Interesting problem I thought of

[Nano-Passion]

First, I apologize for any awkward language--I'm still relatively new to mathematics. This problem seems to be related to number theory as well if it pans out, but I thought it would be better suited here.

Given a point (x,y), can you always construct a circle such that the center of the circle lies in the coordinates (0,0), its radius being equal to the magnitude of the length (x,y) and a point on the circumference of the circle intersects (for lack of better words) the coordinate (x,y). In a set of real numbers ℝ?

If so, can you extend this to a point (x,y,z) and a sphere centered around the coordinate (0,0,0) with a radius equal to the magnitude of (x,y,z) in a set of real numbers ℝ?

 

[Whovian]

If you're asking if, given a point (x,y), can we construct a circle centred at the origin that passes through (x,y)? Certainly! Convert it into polar, and the equation describing our circle is

$$r\left(\theta\right)=\sqrt{x^2+y^2}$$

, which is quite easily converted into rectangular. Something similar goes for spheres, with spherical coordinates.

 

[Nano-Passion]

If you're asking if, given a point (x,y), can we construct a circle centred at the origin that passes through (x,y)? Certainly! Convert it into polar, and the equation describing our circle is

$$r\left(\theta\right)=\sqrt{x^2+y^2}$$

, which is quite easily converted into rectangular. Something similar goes for spheres, with spherical coordinates.

Really? Any point? That is a very interesting conclusion!

How about for complex numbers and so forth?

Edit: Now since I think about it, it seems to be very intuitive and clear. As long as the circle has the same radius as the magnitude of the coordinate, then it will reach that point.

 

[Whovian]

Well, depending on your definition of a circle, not necessarily the origin, though I think the generally accepted definition of a circle allows it to be just a point. For complex numbers ... hmmm ... I'm pretty sure similar arguments hold.
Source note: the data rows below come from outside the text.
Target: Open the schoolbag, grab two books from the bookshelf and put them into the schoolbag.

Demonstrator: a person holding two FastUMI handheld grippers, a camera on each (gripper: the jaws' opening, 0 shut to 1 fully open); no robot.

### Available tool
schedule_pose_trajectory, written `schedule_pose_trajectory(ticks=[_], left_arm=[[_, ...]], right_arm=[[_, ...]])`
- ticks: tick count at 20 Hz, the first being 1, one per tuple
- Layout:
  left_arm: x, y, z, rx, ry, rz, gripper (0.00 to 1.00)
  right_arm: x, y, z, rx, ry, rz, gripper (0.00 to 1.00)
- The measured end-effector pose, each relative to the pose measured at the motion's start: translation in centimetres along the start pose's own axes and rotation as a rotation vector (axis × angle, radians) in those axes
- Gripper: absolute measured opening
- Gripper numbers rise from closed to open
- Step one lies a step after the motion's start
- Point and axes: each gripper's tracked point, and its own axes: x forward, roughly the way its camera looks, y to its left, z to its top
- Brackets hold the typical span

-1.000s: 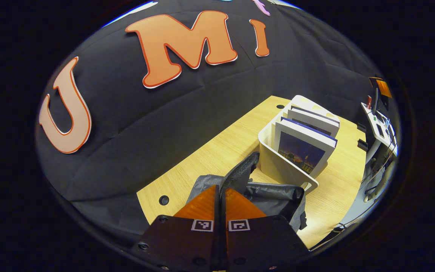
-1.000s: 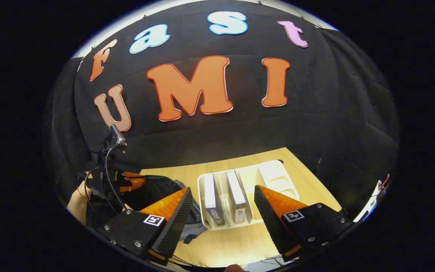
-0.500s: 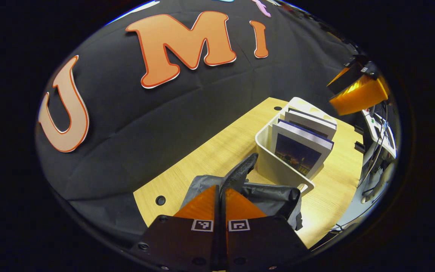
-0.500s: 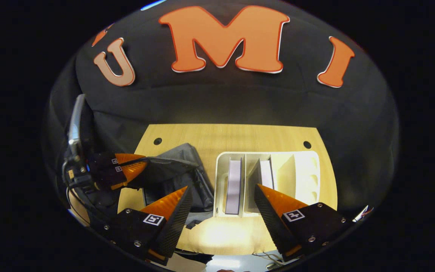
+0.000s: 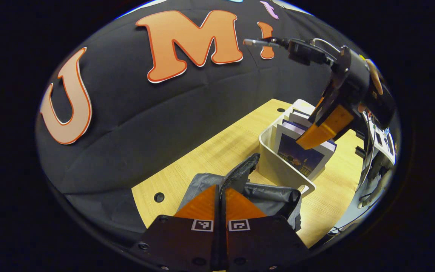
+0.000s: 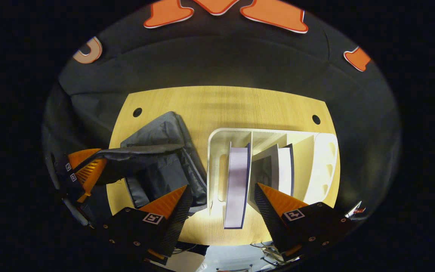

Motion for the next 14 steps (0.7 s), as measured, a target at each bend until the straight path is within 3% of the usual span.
schedule_pose_trajectory(ticks=[5, 7, 11, 13, 14], left_arm=[[0.1, 0.6, -0.2, -0.013, 0.008, 0.009, 0.01], [0.2, 0.4, -0.3, -0.02, 0.012, 0.005, 0.01], [0.2, 0.6, -0.3, -0.014, 0.016, 0.003, 0.01], [0.2, 0.4, -0.3, -0.014, 0.02, 0.0, 0.01], [0.4, 0.3, -0.3, -0.014, 0.021, -0.002, 0.01]], right_arm=[[3.3, -0.8, -0.6, 0.033, 0.079, -0.017, 0.98], [4.0, -0.8, -0.8, 0.051, 0.098, -0.016, 0.91], [5.1, -1.7, -0.8, 0.074, 0.103, -0.049, 0.64], [4.9, -1.7, -0.7, 0.093, 0.107, -0.04, 0.31], [5.2, -1.9, -0.7, 0.088, 0.108, -0.038, 0.37]])
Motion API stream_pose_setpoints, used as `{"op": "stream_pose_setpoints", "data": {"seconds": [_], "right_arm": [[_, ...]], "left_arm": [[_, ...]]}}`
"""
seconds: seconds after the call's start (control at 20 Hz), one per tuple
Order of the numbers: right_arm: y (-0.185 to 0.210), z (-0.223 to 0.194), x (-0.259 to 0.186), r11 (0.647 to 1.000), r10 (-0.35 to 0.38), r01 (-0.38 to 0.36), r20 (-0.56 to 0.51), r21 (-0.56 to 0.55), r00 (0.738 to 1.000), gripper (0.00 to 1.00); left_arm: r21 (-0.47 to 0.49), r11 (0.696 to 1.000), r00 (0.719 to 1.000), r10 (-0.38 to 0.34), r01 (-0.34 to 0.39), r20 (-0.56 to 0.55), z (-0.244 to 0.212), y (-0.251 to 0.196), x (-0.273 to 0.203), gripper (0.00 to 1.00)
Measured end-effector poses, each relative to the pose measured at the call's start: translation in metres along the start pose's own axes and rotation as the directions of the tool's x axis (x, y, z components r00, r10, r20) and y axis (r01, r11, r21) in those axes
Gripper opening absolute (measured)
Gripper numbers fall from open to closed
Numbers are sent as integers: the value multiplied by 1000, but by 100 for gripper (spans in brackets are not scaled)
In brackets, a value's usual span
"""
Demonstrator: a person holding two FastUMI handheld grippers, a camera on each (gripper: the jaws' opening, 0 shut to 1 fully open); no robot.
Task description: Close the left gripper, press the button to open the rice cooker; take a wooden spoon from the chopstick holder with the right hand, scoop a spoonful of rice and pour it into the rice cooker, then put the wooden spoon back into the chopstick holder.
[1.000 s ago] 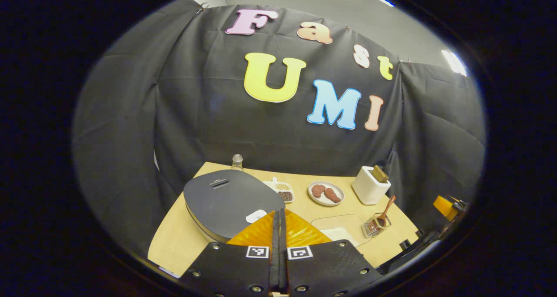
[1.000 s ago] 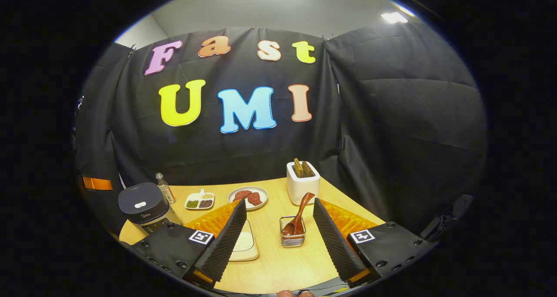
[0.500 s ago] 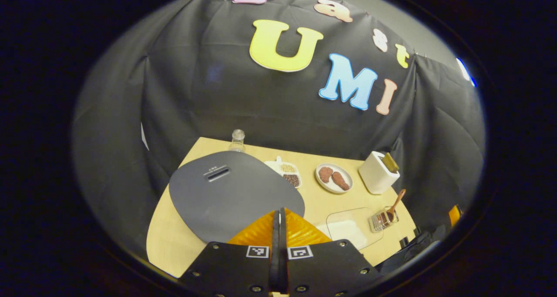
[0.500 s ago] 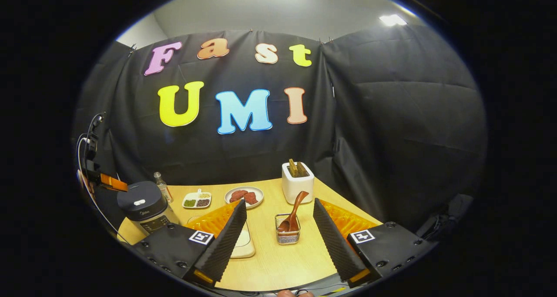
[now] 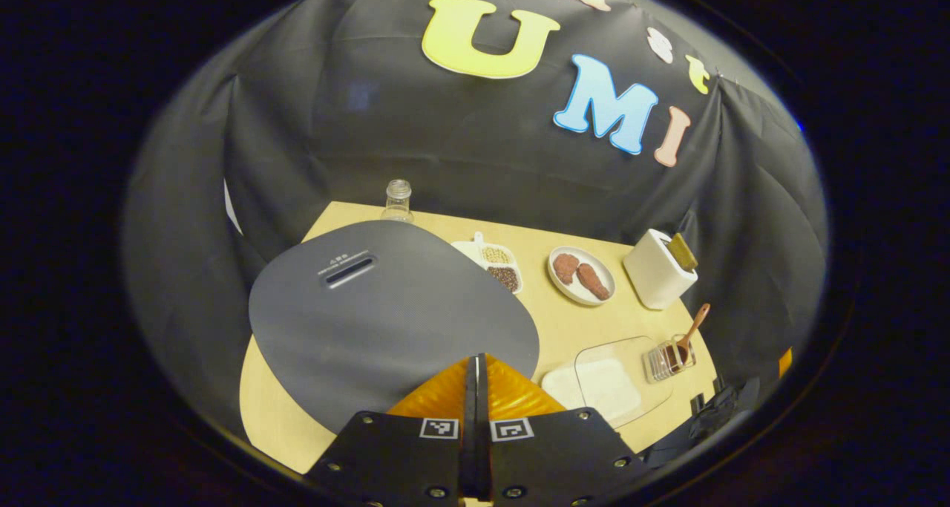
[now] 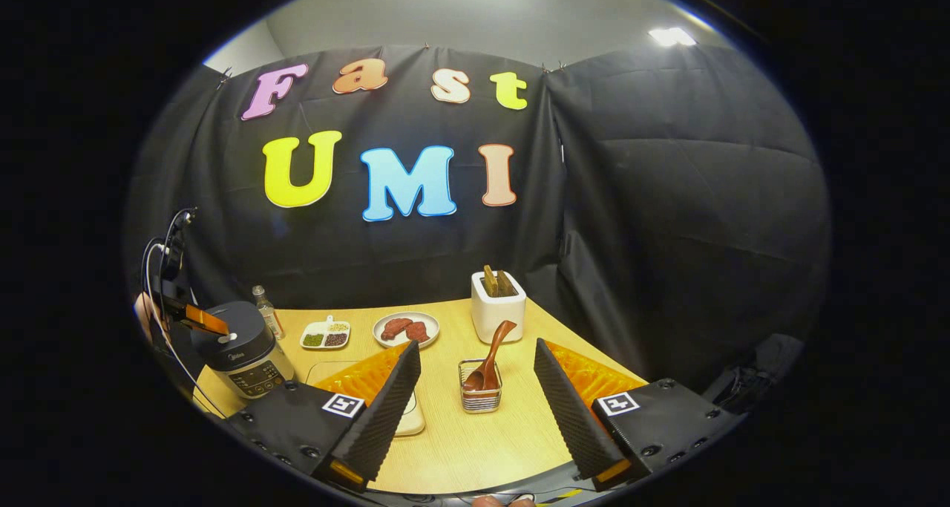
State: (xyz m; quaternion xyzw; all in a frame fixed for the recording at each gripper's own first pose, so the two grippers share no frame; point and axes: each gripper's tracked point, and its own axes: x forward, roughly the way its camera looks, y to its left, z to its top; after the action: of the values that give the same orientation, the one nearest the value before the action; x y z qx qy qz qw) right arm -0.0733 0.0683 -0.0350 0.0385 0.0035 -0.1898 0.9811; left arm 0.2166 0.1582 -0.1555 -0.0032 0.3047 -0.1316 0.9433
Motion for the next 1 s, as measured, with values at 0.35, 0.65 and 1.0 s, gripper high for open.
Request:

However, what's your definition of a circle in the resulting hyperspace? I'm pretty sure that by orienting ourselves correctly in this hyperspace, we can just pick a plane that passes through the origin and the point (x,y) and apply the same arguments, but I'm not perfect at visualizing hyperspace. Same goes for the 6-dimensional space resulting from "complex cartesian space."

 

[Nano-Passion]

Well, depending on your definition of a circle, not necessarily the origin, though I think the generally accepted definition of a circle allows it to be just a point. For complex numbers ... hmmm ... I'm pretty sure similar arguments hold. However, what's your definition of a circle in the resulting hyperspace? I'm pretty sure that by orienting ourselves correctly in this hyperspace, we can just pick a plane that passes through the origin and the point (x,y) and apply the same arguments, but I'm not perfect at visualizing hyperspace. Same goes for the 6-dimensional space resulting from "complex cartesian space."

Well that is funny, I was going to ask about hyper-spheres next But you beat me to it.

If a circle can intersect any point, does that mean we can give any point a hypothetical slope based on a circle and still be able to justify it -- a sort of "meta-slope"? I know it seems to be a bit extreme since points are infinitesimally small-- but I'm just letting my mind wander a bit. There might be a very rigorous definition of a point that leaves that impossible.

 

[Whovian]

Sort of. If you've studied calculus, you'll know that these slopes you're asking about are the solutions to

$$2\cdot x+2\cdot y\cdot y'=0$$

And so the slope will be

$$-\dfrac xy$$

Your question's still a little unclear. We can assign each point this slope, we can also assign each point the slope 0, we can assign each point any sort of slope! This is related to slope fields when solving differential equations.

 

[Nano-Passion]

Sort of. If you've studied calculus, you'll know that these slopes you're asking about are the solutions to

$$2\cdot x+2\cdot y\cdot y'=0$$

And so the slope will be

$$-\dfrac xy$$

Your question's still a little unclear. We can assign each point this slope, we can also assign each point the slope 0, we can assign each point any sort of slope! This is related to slope fields when solving differential equations.

Okay, take circles out of it and imagine only a point on the coordinate (x,y). Would it be justified to give a point a slope?

Edit: Nvm, so a point can be given any slope.. Hmm, that is interesting. So it isn't a definite thing.

 

[HallsofIvy]

When you say "give a point a slope", what do you mean by "slope". I.e. what definition of "slope" are you using?

 

[Nano-Passion]

When you say "give a point a slope", what do you mean by "slope". I.e. what definition of "slope" are you using?

Oh no, don't pay any attention to what I was saying. I was just talking about a "meta-slope," so to speak. I was thinking about how each point on an explicit/implicit function can be given a slope through taking the limit of Δy/Δx. But now I see it doesn't make sense because any point can be given any slope--only dependent on the function f(x).